======== RECORDS SHOWN

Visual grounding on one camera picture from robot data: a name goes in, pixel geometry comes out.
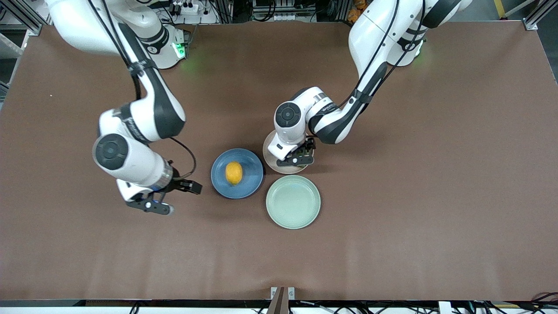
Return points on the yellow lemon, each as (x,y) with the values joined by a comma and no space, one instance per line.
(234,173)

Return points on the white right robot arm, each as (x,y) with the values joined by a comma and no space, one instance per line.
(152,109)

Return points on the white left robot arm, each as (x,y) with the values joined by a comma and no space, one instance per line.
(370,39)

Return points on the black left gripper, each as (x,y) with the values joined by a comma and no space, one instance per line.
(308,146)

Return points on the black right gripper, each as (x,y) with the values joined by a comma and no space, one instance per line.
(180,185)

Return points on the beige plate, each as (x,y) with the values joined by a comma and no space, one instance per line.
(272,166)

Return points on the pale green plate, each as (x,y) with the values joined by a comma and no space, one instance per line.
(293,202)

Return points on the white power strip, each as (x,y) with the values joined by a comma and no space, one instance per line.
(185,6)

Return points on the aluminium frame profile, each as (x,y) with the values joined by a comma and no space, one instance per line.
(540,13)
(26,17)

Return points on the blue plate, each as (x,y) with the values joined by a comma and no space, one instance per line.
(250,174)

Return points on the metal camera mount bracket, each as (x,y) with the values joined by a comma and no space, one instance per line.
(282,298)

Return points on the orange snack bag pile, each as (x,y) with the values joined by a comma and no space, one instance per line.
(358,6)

================
======== RECORDS SHOWN

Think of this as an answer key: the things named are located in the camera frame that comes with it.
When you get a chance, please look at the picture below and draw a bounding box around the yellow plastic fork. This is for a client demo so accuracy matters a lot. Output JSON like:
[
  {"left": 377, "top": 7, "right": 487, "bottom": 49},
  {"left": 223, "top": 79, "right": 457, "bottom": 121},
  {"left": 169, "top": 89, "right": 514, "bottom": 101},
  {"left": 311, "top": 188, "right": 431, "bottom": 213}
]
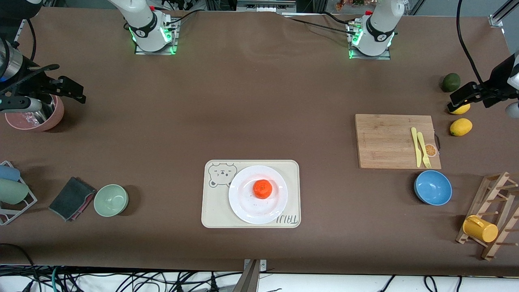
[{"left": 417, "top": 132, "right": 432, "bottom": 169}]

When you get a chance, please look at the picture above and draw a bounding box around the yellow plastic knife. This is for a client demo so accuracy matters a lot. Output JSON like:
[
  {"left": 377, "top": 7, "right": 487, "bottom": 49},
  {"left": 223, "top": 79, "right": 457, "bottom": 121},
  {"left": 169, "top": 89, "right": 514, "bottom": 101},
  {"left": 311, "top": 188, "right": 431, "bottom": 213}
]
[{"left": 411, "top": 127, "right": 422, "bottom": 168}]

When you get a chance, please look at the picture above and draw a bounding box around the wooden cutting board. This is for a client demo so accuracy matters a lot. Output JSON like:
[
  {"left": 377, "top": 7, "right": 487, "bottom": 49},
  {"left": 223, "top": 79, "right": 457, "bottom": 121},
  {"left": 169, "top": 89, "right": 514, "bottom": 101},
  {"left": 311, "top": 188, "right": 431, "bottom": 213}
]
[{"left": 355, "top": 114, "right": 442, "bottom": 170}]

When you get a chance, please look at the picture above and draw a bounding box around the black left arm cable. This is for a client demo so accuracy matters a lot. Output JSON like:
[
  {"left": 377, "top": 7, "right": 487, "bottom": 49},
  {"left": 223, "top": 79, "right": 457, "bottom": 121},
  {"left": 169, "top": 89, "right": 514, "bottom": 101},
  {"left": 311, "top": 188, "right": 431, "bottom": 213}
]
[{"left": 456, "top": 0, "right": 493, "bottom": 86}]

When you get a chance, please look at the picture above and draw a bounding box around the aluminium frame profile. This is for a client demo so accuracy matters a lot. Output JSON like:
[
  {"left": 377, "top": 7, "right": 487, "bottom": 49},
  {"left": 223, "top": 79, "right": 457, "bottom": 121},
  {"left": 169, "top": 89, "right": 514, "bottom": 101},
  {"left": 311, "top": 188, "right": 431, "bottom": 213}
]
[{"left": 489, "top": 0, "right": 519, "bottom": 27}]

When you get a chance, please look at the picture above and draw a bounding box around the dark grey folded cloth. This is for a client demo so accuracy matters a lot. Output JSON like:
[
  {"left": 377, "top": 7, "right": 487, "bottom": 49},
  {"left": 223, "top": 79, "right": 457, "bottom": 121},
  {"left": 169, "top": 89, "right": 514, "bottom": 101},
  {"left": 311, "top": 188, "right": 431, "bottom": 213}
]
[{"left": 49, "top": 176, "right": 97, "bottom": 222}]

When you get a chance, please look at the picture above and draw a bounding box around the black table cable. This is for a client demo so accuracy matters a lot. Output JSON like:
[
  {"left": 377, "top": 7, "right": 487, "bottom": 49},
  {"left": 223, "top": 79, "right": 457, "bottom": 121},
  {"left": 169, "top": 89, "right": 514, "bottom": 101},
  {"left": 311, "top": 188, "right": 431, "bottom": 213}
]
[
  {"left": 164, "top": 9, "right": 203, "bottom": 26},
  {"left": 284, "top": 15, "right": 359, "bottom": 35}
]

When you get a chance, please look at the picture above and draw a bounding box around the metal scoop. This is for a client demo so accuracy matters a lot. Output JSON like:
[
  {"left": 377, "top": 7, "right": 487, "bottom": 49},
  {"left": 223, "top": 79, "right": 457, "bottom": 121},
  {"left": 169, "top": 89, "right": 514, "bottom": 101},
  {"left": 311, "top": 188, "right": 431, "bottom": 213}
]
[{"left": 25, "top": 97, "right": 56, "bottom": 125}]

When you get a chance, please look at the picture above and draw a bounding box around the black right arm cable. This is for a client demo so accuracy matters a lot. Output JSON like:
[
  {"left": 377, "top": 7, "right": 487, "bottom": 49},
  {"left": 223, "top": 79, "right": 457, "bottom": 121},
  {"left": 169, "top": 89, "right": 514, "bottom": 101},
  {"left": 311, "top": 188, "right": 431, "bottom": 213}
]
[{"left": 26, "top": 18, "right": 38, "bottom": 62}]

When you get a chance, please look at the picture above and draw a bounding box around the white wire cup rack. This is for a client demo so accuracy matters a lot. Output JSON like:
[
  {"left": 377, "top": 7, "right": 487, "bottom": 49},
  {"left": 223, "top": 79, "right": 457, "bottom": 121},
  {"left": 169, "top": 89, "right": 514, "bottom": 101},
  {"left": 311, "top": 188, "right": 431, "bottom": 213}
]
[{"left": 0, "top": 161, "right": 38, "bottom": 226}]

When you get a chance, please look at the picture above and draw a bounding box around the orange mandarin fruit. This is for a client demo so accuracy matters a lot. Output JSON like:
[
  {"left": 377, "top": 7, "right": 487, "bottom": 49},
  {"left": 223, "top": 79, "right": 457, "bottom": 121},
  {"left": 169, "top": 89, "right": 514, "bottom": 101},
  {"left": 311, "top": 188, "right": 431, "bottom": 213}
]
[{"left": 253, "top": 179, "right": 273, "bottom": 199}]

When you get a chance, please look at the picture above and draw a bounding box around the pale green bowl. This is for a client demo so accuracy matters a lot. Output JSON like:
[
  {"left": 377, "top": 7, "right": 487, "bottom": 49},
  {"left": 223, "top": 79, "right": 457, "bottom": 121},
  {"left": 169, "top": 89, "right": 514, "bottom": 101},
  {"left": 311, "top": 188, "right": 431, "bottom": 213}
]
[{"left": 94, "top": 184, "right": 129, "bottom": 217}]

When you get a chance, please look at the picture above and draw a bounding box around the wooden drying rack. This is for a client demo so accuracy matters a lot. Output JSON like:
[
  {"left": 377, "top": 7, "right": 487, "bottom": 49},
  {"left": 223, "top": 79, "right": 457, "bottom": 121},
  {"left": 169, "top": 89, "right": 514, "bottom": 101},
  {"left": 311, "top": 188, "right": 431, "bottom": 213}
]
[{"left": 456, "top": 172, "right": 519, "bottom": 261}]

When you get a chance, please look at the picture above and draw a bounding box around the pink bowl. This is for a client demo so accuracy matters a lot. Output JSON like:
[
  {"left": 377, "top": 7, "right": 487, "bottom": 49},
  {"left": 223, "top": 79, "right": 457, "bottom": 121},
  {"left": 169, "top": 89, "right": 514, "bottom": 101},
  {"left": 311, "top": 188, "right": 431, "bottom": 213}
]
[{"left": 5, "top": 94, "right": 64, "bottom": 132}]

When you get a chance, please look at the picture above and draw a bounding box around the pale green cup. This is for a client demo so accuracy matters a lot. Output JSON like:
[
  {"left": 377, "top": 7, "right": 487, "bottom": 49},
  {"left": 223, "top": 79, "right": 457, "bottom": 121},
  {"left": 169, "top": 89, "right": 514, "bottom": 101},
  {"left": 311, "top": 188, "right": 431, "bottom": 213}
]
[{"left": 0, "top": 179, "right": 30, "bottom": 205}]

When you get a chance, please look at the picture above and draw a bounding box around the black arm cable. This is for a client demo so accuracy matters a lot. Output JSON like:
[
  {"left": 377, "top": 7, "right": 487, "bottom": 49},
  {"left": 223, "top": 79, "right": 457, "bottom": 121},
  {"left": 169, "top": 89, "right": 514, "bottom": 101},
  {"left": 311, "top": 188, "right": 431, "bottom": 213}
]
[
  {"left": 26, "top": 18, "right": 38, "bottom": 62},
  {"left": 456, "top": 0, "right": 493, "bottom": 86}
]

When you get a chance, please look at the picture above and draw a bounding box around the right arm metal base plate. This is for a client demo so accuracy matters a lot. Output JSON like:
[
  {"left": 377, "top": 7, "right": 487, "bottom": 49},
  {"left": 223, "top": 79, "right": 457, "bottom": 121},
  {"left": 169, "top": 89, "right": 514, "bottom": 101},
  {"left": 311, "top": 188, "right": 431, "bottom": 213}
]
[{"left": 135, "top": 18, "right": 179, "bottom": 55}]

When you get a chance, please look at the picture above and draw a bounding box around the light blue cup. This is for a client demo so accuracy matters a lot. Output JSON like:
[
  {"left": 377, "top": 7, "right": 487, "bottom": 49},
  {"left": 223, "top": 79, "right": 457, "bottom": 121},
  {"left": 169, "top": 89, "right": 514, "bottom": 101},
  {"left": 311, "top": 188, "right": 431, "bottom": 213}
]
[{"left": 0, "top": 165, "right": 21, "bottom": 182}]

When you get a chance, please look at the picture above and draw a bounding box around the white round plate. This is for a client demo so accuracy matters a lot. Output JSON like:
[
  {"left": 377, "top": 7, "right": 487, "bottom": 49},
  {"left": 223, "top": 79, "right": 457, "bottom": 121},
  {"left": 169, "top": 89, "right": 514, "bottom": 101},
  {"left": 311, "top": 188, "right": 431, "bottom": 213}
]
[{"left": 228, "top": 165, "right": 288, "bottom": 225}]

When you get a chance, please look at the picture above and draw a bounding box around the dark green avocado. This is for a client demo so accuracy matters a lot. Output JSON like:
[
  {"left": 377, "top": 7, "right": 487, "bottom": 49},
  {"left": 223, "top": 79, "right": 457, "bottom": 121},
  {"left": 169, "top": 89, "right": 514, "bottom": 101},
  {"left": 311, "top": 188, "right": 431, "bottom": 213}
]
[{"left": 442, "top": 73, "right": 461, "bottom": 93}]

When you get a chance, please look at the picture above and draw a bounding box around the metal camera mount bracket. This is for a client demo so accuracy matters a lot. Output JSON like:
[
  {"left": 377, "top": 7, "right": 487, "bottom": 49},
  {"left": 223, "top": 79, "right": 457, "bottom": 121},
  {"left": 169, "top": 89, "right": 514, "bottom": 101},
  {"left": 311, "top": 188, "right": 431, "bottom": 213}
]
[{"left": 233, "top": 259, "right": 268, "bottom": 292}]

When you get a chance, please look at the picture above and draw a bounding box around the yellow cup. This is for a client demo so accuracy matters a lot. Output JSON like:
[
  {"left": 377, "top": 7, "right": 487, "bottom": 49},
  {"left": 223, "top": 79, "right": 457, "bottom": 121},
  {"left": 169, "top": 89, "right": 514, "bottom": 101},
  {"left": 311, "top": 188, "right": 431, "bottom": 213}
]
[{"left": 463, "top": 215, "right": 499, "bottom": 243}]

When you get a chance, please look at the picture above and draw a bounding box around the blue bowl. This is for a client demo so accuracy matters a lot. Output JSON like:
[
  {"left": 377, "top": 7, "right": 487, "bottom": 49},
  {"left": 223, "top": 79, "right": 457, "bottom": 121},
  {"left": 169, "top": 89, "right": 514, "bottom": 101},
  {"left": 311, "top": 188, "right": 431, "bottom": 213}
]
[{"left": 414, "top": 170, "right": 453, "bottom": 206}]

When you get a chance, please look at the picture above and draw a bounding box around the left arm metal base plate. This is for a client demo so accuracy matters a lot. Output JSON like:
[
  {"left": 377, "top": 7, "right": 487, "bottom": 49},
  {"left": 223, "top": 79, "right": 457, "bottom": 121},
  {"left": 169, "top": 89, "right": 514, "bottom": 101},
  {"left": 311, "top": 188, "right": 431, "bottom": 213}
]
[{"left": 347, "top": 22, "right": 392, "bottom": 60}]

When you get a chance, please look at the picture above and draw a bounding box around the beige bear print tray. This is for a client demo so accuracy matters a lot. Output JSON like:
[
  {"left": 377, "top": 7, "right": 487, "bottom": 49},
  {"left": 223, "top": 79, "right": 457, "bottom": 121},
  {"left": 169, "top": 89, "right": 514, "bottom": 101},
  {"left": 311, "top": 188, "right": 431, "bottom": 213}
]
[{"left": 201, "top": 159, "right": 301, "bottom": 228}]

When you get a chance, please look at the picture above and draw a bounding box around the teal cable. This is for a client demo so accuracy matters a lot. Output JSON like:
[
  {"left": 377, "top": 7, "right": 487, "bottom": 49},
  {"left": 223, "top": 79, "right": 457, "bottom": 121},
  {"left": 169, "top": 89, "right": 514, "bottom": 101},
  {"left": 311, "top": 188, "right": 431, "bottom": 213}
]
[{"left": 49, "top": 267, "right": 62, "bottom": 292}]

================

→ WHAT THE EXERCISE ASKS
Give the number of lines above containing the word "wooden", with no other text.

→ TASK OUTPUT
2